The United States Senate and House of Representatives passed S.J. RES. #366 during the 101st United States Congress, which President Bush signed on October 30, 1990 (creating Public Law 101-473), designating Doctors' Day as a national holiday to be celebrated on March 30.

Dr. Marion Mass along with Dr. Kimberly Jackson and Dr. Christina Lang applied to officially have physicians day changed to physicians week. This was accepted in March 2017.

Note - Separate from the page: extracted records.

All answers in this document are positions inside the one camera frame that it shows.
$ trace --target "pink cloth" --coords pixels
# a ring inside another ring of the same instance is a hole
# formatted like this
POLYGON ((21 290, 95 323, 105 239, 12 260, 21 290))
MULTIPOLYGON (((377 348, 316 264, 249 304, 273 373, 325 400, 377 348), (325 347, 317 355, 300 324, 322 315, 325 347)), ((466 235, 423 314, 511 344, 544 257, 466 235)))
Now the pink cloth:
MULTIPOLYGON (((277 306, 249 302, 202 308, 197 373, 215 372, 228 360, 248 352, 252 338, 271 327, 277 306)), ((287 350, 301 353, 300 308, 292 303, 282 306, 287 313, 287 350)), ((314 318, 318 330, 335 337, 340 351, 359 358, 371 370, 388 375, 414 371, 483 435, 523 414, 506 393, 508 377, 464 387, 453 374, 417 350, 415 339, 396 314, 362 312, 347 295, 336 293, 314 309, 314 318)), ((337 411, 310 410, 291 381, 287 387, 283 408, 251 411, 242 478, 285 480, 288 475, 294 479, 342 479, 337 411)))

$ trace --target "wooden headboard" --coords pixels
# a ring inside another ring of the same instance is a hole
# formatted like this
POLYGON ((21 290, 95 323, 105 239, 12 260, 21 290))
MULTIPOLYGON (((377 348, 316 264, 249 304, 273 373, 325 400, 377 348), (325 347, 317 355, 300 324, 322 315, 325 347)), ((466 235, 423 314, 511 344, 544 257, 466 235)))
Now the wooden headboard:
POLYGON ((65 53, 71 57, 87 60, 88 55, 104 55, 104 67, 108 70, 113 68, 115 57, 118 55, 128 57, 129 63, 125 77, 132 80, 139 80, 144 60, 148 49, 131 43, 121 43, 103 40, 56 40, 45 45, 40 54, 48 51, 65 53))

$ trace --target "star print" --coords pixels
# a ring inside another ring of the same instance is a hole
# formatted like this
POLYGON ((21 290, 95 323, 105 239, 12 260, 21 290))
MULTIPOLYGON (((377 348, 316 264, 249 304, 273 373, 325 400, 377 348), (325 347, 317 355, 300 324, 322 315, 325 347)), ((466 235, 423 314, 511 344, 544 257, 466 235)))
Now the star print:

In 2017 Physicians Working Together (PWT, founded by Dr. Kimberly Jackson) sponsored a series of articles in celebration of National Physicians week that were hosted on KevinMD. In 2018 PWT along with Openxmed sponsored a free online conference focusing on physician well being and advocacy. In 2019, PWT and Openxmed sponsored a scholarship program for medical students and residents. The week long event focuses on advocacy and supporting the physician community.